Stats NZ has a new website.

For new releases go to

www.stats.govt.nz

As we transition to our new site, you'll still find some Stats NZ information here on this archive site.

  • Share this page to Facebook
  • Share this page to Twitter
  • Share this page to Google+
Sources of error in each phase

This section illustrates the possible sources of error the framework can identify.

Li-Chun Zhang's 2012 framework built on earlier work by Groves and Bakker (2004), which was more focused on survey-only collections. Figures 1 and 2 are based on the steps that connect the abstract, ideal measurements (or objects) to the final data actually obtained. To apply the error framework, we need to clearly define the boxed terms. Once they’re defined, list and categorise issues that arise in each step into the error types (ovals pointing to each transition).

Phase 1 errors

Phase 1 applies to a single dataset in isolation. For a complex statistical output from many different datasets, carry out the phase 1 evaluation separately for each source dataset. The framework can be used for both administrative and survey data. Once we have a comprehensive list of phase 1 errors, we determine the effect of these errors on the final output we want to produce using the phase 2 framework.

Figure 1
Phase 1 error framework showing the different types of error that can arise

Image, phase 1 error framework showing the different types of error that can arise.

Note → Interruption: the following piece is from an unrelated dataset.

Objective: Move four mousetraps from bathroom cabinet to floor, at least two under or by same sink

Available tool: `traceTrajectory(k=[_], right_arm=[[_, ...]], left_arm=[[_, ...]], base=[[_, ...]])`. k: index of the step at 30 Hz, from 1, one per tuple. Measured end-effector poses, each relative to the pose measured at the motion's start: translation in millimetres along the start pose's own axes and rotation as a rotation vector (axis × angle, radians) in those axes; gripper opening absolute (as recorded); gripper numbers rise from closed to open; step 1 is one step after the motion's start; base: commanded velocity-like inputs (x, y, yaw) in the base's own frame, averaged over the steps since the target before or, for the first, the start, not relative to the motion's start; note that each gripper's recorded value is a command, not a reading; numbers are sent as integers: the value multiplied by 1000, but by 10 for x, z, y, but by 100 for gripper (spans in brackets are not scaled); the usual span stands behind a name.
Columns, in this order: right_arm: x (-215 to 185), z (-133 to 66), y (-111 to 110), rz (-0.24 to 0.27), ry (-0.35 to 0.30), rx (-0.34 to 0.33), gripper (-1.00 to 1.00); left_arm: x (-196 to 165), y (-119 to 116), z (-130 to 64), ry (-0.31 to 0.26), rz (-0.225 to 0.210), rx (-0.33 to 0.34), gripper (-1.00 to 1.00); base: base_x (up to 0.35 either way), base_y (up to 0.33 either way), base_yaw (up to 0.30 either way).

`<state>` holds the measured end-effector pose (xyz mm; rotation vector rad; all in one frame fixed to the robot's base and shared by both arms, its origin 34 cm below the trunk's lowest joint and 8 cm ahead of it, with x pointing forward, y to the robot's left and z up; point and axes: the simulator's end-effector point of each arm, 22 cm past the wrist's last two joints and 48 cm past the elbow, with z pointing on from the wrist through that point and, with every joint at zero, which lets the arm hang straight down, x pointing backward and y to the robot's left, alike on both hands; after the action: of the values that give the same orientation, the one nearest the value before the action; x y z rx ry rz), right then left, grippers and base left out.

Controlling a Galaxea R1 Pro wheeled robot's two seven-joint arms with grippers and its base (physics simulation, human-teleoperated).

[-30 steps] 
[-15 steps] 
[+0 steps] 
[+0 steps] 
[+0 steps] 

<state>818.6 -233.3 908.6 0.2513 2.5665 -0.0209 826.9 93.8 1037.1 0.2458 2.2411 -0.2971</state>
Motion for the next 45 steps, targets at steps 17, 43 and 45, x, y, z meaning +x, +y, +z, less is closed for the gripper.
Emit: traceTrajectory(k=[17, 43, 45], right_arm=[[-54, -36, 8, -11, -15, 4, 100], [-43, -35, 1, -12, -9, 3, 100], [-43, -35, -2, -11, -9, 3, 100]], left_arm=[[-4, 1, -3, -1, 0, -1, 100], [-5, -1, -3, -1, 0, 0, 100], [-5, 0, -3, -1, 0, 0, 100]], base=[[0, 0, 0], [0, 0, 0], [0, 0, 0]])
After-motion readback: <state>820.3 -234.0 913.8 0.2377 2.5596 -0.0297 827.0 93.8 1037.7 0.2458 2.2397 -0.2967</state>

In phase 1, define the target concept and target set by the dataset’s original purpose, whether it is a stand-alone sample survey or a transactions database held by a retail store. For a traditional sample survey designed to produce a statistical output, phase 1 errors mean the final outputs are not perfect estimates of the true population values – there is always some uncertainty due to sampling error, imputation, non-response, and other issues. For an administrative source, we focus on evaluating how well the source meets the purpose intended by the collecting business or agency.

Below we explain the terms used in figure 1.

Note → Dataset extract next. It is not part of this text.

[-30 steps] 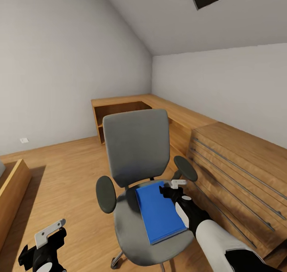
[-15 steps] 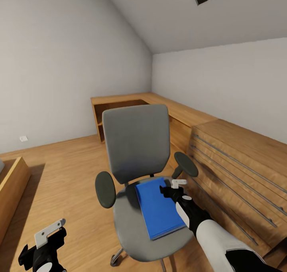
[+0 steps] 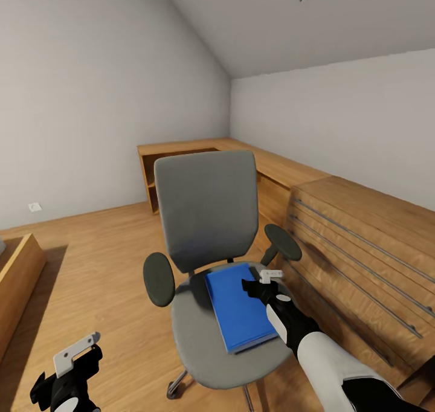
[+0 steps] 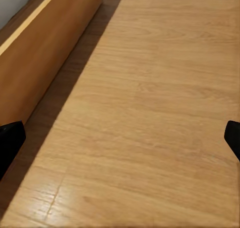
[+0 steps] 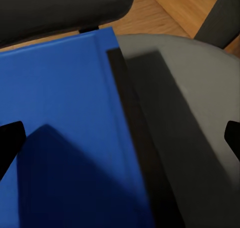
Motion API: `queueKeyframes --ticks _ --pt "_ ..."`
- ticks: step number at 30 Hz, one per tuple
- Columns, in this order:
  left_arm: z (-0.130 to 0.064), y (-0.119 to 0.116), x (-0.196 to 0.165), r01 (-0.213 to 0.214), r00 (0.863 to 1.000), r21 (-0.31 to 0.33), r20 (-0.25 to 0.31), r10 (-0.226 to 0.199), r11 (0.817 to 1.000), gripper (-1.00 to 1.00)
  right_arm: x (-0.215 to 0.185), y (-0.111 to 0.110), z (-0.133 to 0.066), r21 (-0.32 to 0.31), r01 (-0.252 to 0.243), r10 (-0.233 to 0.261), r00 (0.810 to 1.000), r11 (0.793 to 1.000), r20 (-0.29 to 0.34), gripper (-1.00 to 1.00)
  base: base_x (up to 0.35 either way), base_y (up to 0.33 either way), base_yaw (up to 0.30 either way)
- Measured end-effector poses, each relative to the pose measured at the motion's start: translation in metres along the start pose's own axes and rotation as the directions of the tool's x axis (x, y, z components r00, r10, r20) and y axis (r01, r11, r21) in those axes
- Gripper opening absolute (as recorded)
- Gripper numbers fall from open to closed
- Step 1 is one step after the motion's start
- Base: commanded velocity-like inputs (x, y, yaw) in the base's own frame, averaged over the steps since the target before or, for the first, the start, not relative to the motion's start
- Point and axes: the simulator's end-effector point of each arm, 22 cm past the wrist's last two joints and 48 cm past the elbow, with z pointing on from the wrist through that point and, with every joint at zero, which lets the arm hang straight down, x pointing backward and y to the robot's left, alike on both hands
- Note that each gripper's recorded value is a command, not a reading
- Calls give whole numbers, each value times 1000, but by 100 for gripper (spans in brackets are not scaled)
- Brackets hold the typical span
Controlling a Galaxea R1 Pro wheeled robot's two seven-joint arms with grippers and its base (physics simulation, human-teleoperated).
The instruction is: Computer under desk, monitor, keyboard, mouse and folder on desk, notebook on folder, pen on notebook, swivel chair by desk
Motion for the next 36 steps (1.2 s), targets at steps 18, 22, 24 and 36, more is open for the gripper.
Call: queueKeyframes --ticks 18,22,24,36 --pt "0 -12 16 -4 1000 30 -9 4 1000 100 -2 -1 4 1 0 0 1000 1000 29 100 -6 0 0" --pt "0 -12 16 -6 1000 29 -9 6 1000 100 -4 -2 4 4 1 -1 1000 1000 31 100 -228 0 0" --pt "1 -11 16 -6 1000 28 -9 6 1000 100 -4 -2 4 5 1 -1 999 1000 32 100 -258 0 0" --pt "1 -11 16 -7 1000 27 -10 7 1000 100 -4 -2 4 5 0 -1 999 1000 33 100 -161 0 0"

Measurement (variables) terms

The measurement side describes the path from an abstract target concept to a final edited value for a concretely defined variable.

Validity error

Measurement begins with the target concept, or ‘the ideal information that is sought about an object’. To obtain this information, we must define a variable or measure that can be observed in practice. Validity error indicates misalignment between the ideal target information and the operational target measure used to collect it. Typically, administrative variables are collected for a definite purpose and defined in a very concrete way. The error arising in this step refers to the translation from an abstract target concept to a concrete target measure; it doesn’t include errors such as misunderstanding terms on a form.

Measurement error

Once the target measure is defined, we collect actual data values. The values for specific units are the obtained measures. When the data is obtained from people responding to a survey or filling out a form for a government agency many errors can occur. People may misremember details or interpret questions differently from what was intended.

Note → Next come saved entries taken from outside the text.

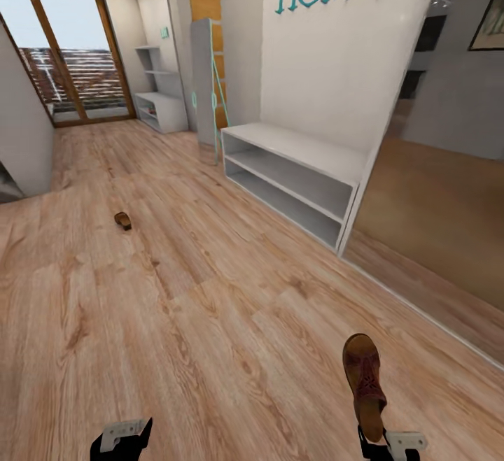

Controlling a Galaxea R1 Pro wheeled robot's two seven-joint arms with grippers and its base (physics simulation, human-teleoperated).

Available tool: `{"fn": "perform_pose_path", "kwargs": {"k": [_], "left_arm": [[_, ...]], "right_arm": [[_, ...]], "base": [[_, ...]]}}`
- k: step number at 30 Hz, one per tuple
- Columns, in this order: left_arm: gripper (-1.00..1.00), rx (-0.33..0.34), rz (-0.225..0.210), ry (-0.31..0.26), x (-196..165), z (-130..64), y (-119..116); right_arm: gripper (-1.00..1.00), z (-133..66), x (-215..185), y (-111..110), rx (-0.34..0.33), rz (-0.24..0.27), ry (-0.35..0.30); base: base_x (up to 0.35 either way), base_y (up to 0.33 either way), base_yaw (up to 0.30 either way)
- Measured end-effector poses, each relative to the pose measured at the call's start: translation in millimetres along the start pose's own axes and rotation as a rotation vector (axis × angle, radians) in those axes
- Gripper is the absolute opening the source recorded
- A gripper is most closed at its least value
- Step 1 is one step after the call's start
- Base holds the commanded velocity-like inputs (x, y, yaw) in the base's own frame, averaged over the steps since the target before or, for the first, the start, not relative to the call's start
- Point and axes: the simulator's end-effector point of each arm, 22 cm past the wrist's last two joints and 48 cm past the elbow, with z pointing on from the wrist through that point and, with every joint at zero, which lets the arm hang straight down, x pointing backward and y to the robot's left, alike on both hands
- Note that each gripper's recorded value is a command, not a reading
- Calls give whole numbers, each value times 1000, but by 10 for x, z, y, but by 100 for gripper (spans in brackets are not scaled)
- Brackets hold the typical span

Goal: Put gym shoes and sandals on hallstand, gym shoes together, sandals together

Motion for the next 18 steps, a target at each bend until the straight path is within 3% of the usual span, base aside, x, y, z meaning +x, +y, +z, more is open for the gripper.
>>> {"fn": "perform_pose_path", "kwargs": {"k": [18], "left_arm": [[100,-1,0,24,112,-6,3]], "right_arm": [[-100,-2,70,-22,11,-2,15]], "base": [[339,0,240]]}}
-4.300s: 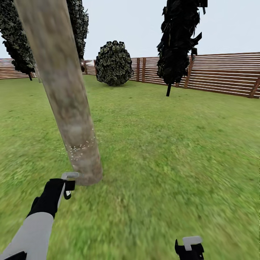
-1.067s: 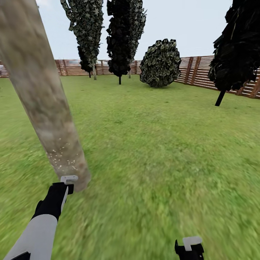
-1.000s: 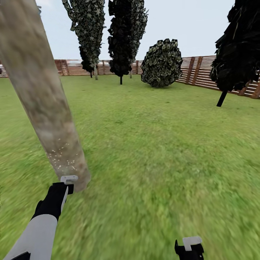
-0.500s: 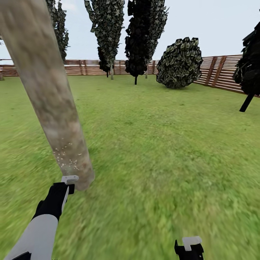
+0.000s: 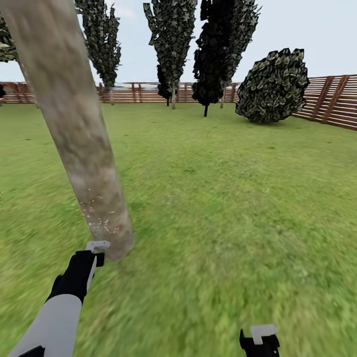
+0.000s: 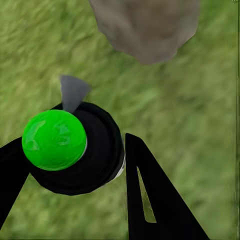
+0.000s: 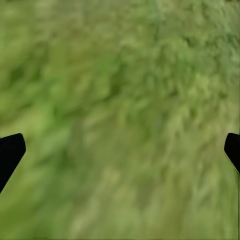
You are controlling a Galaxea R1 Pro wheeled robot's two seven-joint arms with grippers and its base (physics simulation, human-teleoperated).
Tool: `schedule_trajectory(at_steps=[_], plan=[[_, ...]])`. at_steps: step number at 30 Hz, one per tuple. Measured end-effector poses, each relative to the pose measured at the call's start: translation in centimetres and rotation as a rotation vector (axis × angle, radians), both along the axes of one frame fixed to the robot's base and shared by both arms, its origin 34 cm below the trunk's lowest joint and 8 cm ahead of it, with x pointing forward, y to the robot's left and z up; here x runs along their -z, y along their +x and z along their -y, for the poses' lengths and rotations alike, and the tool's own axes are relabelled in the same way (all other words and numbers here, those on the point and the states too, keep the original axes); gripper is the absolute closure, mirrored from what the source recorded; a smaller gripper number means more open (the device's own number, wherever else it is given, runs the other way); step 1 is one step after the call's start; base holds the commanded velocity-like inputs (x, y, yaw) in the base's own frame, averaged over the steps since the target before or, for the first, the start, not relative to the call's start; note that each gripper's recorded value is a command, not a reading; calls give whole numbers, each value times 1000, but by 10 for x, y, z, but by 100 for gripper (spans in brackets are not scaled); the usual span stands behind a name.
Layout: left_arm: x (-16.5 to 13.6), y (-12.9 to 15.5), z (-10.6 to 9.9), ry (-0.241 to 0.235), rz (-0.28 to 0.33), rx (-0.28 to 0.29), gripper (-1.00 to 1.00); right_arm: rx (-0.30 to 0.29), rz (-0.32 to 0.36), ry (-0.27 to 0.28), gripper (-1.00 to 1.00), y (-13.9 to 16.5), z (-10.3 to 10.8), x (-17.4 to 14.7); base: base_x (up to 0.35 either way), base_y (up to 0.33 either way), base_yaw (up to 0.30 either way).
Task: In the garden, pick up the pesticide atomizer on the floor and spray pesticide onto both trees until each tree trunk is fully covered.
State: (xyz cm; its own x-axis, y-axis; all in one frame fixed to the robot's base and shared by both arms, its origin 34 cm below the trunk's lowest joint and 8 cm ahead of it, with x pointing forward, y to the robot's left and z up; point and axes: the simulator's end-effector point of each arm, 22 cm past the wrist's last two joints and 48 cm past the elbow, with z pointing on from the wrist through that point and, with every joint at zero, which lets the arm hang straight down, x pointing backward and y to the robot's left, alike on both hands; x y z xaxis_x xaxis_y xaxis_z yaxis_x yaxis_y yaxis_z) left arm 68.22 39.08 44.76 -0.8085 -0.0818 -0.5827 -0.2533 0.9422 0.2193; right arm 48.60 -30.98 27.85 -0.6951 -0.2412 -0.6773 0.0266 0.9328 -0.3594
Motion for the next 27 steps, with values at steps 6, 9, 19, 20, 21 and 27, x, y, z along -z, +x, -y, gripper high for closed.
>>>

Note: for some administrative sources the objects that data is being collected about may not be ‘respondents’ in a traditional sense.

An example: a retail chain might record the values and times of all transactions made in their stores. In this case the object is a transaction whose value is recorded automatically, but measurement error could still occur. For example, a fault in the reporting system that delayed processing of a week’s transactions and ended up recording them as occurring on the day the system was fixed would be a measurement error.

Processing error

The edited measure is the final value recorded in the administrative or survey dataset, after any processing, validation, or other checks. These checks might correct errors in the values originally obtained, but can introduce additional errors. For example, in a survey, dividing a response by 10 because it appears a magnitude error was made by a respondent, when in fact the original response was correct.

Representation (objects)

The representation side of the flowchart deals with defining and creating ‘objects’ – the basic elements of the population being measured.

Frame error

The target set is similar to the target concept – it is the set of all objects the data producer would ideally have data on. An important distinction between the usual statistical concept of ‘units’ and ‘objects’ in this context is that in some administrative datasets the base units could be records of individual events (eg transactions with customers). Statistically, we may want to create a list by customer that links many transaction events into one statistical unit, but the administrative agency may only care about the events themselves. To avoid confusion, we say that the final dataset after all phase one transformations is organised into ‘objects’ rather than ‘units’.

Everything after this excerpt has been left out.